To prepare, I headed to Wikipedia, which taught me that brunch emerged in England in the late 19th century, perhaps as an offshoot of the ubiquitous practice of eating a large mid-morning meal in Catholic households after a day of fasting. I also learned that its American popularity began in the 1930s when Hollywood stars traveling cross-country would stop in Chicago–presumably only between 10 am and 11 am–their stomachs demanding a hearty meal. Post-World War II Americans saw a drop in church attendance, a rise in the working female population, and the need for new social outlets besides the church hall after Mass. Most enlightening, however, was this excerpt from Guy Beringer’s 1895 essay “Brunch: A Plea,” which appeared in almost every article I read about this institution:
“Brunch is cheerful, sociable, and inciting. It’s talk-compelling. It puts you in a good temper, it makes you satisfied with yourself and your fellow beings, it sweeps away the worries and cobwebs of the week.”
My goal this past Sunday, then, was to enter the Grand Ballroom, get the lay of the land, and engage as many mothers as possible in “cheerful, sociable, and inciting” conversation that would help them and me “[sweep] away the worries and cobwebs” of the first week of May. If talk of worries and spiders proved too personal, my alternative was to co-create with guests a Mother’s Day poem inspired by Wallace Stevens’ “Thirteen Ways of Looking at a Blackbird.”
Guests were certainly “cheerful” and “sociable,” but not immediately “inciting” (until I met Mercedes, but more on her later!). After I introduced myself to several tables of brunchers and asked–in between their bites of grilled quail with couscous, dried cherries, and citrus, seafood stuffed sole with tarragon lobster sauce, and vanilla bean cheesecakes with mango glaze–if I could return in a quarter hour or so to see if they would be available for a short chat, I admit I was feeling a tad daunted. Not too many people seemed interested in speaking with me longer than a minute, and who could blame them? They were celebrating a special day in a beautiful place and were there with one mission: eat everything in the first row, then hit the omelet station, and end with dessert. Two missions, I mean: eat and celebrate mom.

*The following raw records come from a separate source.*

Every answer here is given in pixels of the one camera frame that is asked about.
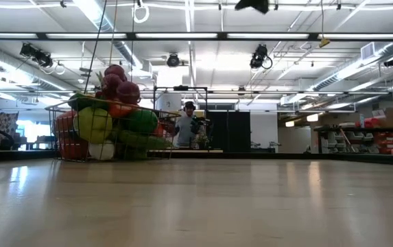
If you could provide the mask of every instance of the air vent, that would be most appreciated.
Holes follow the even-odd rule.
[[[367,45],[361,48],[361,59],[367,60],[373,57],[375,52],[376,51],[374,49],[374,42],[368,43]]]

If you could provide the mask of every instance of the cardboard box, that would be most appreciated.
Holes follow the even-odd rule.
[[[393,108],[372,111],[373,117],[379,120],[382,128],[393,128]]]

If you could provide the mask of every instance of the ceiling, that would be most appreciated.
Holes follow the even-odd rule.
[[[72,1],[65,1],[67,8],[46,7],[26,8],[31,5],[58,5],[57,1],[43,0],[9,0],[0,1],[0,32],[96,32],[97,29],[86,15],[75,6]],[[294,6],[307,11],[270,10],[262,15],[253,9],[234,11],[231,6],[237,1],[222,0],[222,11],[217,9],[218,0],[194,0],[195,10],[191,13],[190,23],[186,23],[184,0],[148,1],[155,3],[156,7],[149,7],[150,15],[144,23],[133,23],[132,8],[125,3],[133,1],[118,1],[124,5],[117,8],[115,29],[118,32],[393,32],[393,10],[377,10],[380,8],[393,8],[393,1],[376,0],[341,0],[345,7],[336,10],[336,0],[324,0],[323,6],[331,5],[334,8],[324,11],[324,25],[322,26],[322,12],[309,11],[310,8],[319,7],[319,0],[279,0],[280,6]],[[353,8],[367,2],[364,9],[352,14]],[[106,14],[114,18],[115,1],[108,1]],[[137,12],[142,17],[142,10]],[[270,57],[274,66],[265,73],[251,71],[249,63],[251,53],[258,44],[264,43],[271,51],[276,48]],[[23,42],[0,40],[0,52],[13,58],[24,61],[19,55]],[[83,89],[85,83],[80,84],[81,78],[82,42],[78,41],[32,41],[33,46],[51,53],[54,60],[66,67],[62,75],[52,73],[50,76],[63,82]],[[331,42],[324,48],[318,48],[319,42],[281,42],[275,41],[192,41],[194,50],[195,82],[197,86],[207,86],[211,89],[231,90],[238,86],[248,86],[247,89],[284,89],[300,90],[302,83],[314,80],[335,70],[360,54],[360,48],[368,42]],[[180,59],[189,60],[189,44],[187,41],[134,41],[128,42],[133,53],[139,59],[149,60],[154,71],[165,66],[164,58],[171,52],[178,53]],[[89,67],[94,42],[85,42],[83,67]],[[310,49],[309,54],[302,56]],[[93,72],[103,71],[111,63],[128,63],[121,57],[108,41],[97,43],[96,59],[93,63]],[[39,70],[32,61],[25,63],[31,68]],[[367,72],[362,72],[346,78],[347,80],[363,83],[378,76],[374,72],[377,67],[372,67]],[[132,79],[135,82],[152,88],[155,77]],[[91,77],[93,84],[98,84],[98,79]],[[280,98],[282,95],[263,95],[262,98]]]

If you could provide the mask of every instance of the green ball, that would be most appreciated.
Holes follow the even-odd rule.
[[[112,117],[103,109],[86,107],[73,118],[73,125],[83,140],[103,143],[112,131]]]
[[[151,110],[140,109],[126,117],[126,128],[141,134],[151,134],[158,125],[158,117]]]

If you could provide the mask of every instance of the ductwork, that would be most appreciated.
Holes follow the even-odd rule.
[[[41,82],[51,85],[59,90],[79,90],[79,88],[76,86],[59,80],[51,75],[47,75],[41,70],[28,65],[27,63],[0,52],[0,71],[8,71],[7,67],[19,67],[18,71],[21,71],[21,75],[27,76],[31,79],[39,78]]]
[[[318,78],[315,80],[307,91],[319,91],[331,84],[340,82],[364,69],[367,69],[370,65],[390,56],[393,56],[393,43],[380,42],[380,43],[370,43],[369,44],[369,56],[361,55],[357,56],[345,62],[344,64],[338,66],[332,72]],[[306,94],[297,94],[282,97],[281,102],[284,104],[297,102],[298,100],[306,97]]]
[[[102,19],[103,6],[102,0],[73,0],[73,2],[78,6],[78,8],[85,14],[85,16],[93,23],[97,28],[100,27],[100,22]],[[112,32],[114,25],[110,22],[109,16],[105,13],[103,18],[101,32]],[[143,64],[140,60],[132,54],[130,48],[123,41],[112,41],[115,49],[125,58],[132,66],[137,69],[142,69]]]

While I waited to chat further with the guests, I found myself strolling the perimeter of the ballroom to peruse A. Telser’s seductive painting of an “Oriental Girl” with a diaphanous veil, Ferdinand Wagner’s colorful “Royal Love Feast,” L. Berton’s sandy “Arab Horsemen,” and H.W. Hansen’s Wild West “Wild Horses,” noting the sexy dynamism in these paintings that ringed the tables of guests enjoying private conversation with their partners or lively but politely quiet memories with extended family. I felt a little like Lucy Honeychurch in E.M. Forster’s A Room with a View, meandering the museum-like Santa Croce church, stopping, admiring, reading a placard–then moving on to the next exhibit with little feeling. As I moved from painting to painting, however, I was reassured that the ballroom is more than its walls and adornments: it’s about the people with whom one interacts. I met various members of the banquet service, including Muny (“Hi, Dominic! I recognize your voice! I like your suit, too!”), Preston (“My mother always told me to shake hands firmly and look her–and anyone else–in the eye.”), Matt (“I’m trying to bridge the gap between art and architecture as I figure out my future.”), Francesco (“I’ve been here so long that the Pfister should give me a post in front of the hotel like those guys at Buckingham Palace.”), and others.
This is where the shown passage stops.